Thermodynamic basis of chiral recognition in a DNA aptamer.

Chiral separation is an important issue in pharmaceutical research and industries, because most organic compounds and biological molecules, including many drugs and food additives, are chiral compounds. DNA aptamers are a new group of chiral selectors; however, there still exists deficiencies in the understanding of the molecular basis of their chiral recognition. Herein, a comparative study of the DNA aptamer binding with L-argininamide (L-Arm) and its enantiomer (D-Arm) is investigated by spectroscopic and calorimetric methods. The effect of various experimental conditions such as temperature, pH and salt concentration on the L-Arm and D-Arm binding properties was studied in order to provide information about the chiral recognition mechanism of the DNA aptamer.

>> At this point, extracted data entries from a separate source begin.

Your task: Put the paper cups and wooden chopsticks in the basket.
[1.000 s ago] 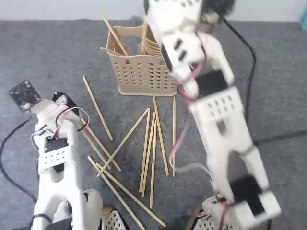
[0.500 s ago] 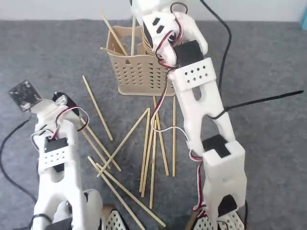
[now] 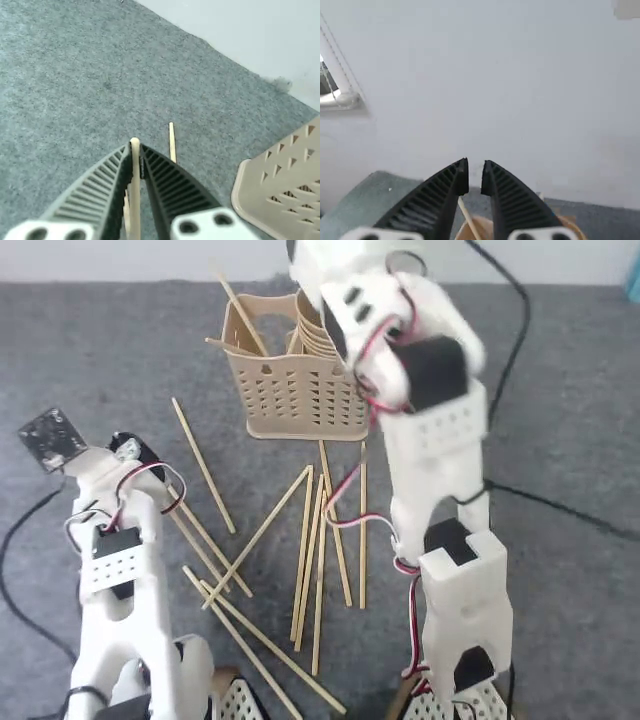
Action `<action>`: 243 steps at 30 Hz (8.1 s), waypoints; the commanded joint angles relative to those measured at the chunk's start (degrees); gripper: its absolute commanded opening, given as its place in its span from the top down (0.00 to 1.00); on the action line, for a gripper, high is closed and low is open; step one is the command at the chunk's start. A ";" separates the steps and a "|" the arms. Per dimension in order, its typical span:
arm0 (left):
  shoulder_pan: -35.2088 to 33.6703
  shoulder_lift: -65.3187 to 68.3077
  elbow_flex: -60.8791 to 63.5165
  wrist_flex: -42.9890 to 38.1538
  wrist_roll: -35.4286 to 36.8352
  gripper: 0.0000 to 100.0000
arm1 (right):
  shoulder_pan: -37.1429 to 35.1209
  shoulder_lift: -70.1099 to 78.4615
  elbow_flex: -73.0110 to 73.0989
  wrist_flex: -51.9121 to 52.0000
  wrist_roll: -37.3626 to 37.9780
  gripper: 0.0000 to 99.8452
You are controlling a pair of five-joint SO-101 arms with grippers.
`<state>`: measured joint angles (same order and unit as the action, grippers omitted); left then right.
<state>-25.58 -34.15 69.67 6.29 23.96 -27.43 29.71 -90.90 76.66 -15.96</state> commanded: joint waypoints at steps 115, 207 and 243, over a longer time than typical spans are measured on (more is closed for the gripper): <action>-12.04 65.32 -92.00 33.85 11.78 0.99 | 2.59 -30.46 132.04 -39.52 -0.53 0.99; -22.24 57.67 -128.84 94.33 -10.37 0.99 | 0.31 -54.99 147.78 -42.07 -0.26 0.99; -7.91 0.97 -2.68 -1.85 3.25 0.99 | -4.79 -40.92 78.77 -65.80 10.81 0.99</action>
<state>-34.64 -25.89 64.48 7.08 26.51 -31.65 -21.36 -1.05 14.24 -9.10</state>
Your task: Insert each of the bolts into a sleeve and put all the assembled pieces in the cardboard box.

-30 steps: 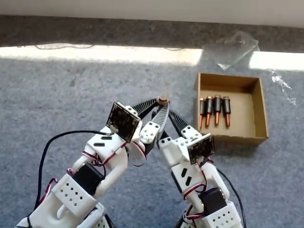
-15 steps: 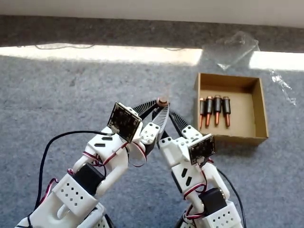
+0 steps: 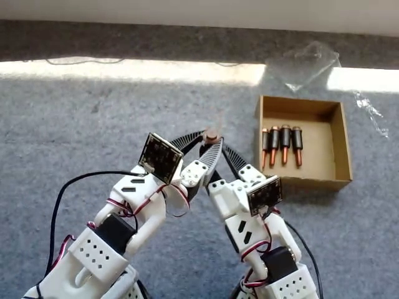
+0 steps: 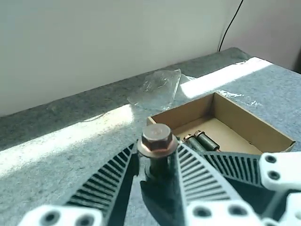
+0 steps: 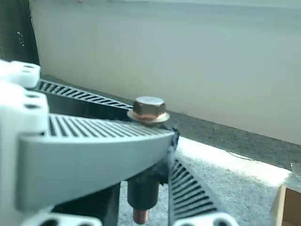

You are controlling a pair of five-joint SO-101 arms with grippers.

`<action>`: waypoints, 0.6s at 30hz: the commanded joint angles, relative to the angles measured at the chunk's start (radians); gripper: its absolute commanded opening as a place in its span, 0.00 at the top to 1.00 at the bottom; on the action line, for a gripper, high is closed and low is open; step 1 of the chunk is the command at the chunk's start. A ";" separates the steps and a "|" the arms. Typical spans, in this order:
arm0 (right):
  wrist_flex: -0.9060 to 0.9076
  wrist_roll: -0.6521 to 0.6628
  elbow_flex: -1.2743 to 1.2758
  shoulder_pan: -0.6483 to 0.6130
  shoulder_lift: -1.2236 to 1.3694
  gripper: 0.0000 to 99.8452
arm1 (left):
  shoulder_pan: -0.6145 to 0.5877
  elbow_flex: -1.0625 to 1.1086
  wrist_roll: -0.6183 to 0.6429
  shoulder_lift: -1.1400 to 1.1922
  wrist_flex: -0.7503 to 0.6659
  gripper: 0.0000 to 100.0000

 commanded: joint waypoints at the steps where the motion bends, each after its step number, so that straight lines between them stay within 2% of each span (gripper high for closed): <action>1: -0.021 0.014 0.124 0.010 -0.008 1.00 | -0.021 -0.012 0.009 -0.019 0.002 0.87; 18: -0.019 0.014 0.124 0.010 -0.008 1.00 | -0.028 -0.027 0.002 -0.018 -0.003 0.87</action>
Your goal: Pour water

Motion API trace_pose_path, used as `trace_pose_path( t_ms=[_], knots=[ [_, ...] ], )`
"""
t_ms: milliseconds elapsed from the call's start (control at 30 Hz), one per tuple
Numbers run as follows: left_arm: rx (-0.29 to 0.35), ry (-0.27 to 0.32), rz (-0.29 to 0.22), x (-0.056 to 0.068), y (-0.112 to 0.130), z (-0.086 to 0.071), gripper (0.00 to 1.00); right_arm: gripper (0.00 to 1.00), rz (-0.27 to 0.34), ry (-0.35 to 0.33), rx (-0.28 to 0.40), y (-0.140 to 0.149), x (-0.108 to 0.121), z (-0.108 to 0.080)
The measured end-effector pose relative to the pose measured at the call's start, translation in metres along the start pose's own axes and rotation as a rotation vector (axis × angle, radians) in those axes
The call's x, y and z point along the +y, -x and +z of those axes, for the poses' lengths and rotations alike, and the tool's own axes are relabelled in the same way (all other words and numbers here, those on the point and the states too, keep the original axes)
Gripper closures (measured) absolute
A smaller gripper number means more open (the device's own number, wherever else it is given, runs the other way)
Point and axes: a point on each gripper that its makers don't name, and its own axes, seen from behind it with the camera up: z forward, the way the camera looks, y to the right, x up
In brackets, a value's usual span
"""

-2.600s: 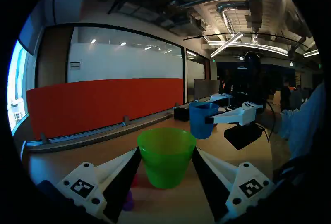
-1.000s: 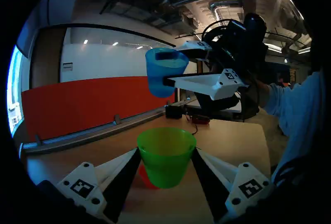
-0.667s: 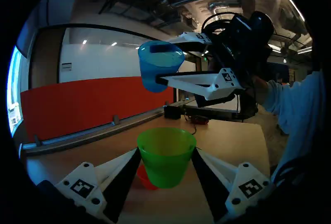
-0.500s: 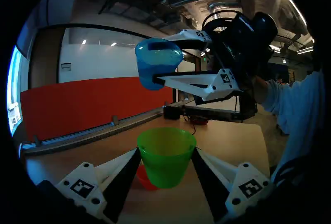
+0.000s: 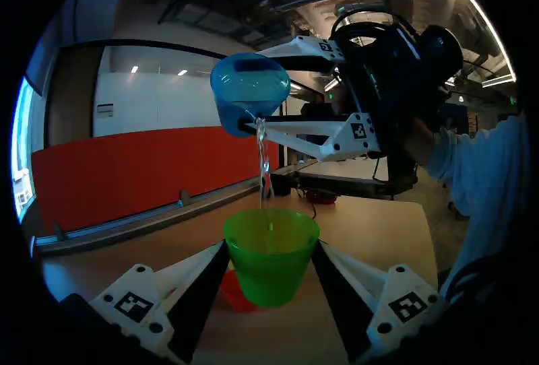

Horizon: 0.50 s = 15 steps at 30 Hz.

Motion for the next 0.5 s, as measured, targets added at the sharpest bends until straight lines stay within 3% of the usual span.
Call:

An isothermal titration calorimetry study reveals that both L-Arm and D-Arm binding with the aptamer are enthalpy driven and entropy cost processes. The protonated amino group of both L-Arm and D-Arm participates in electrostatic interaction and this interaction is stronger for D-Arm than L-Arm binding with the aptamer. From the opposite behavior of the heat capacity change of the two enantiomers, we could suggest that L-Arm and D-Arm bind at different binding sites of the aptamer, resulting in different conformations of the binding complexes. In the binding mechanism, electrostatic interaction provided by the protonated amino group with the aptamer and the conformational change of the nucleic acid upon binding are major processes involved for chiral recognition in the DNA aptamer. This study provides information on chiral separation of D- and L-argininamide by the aptamer, which can be successfully achieved by varying the operation temperature based on the opposite heat capacity dependence of the enantiomers binding with the DNA.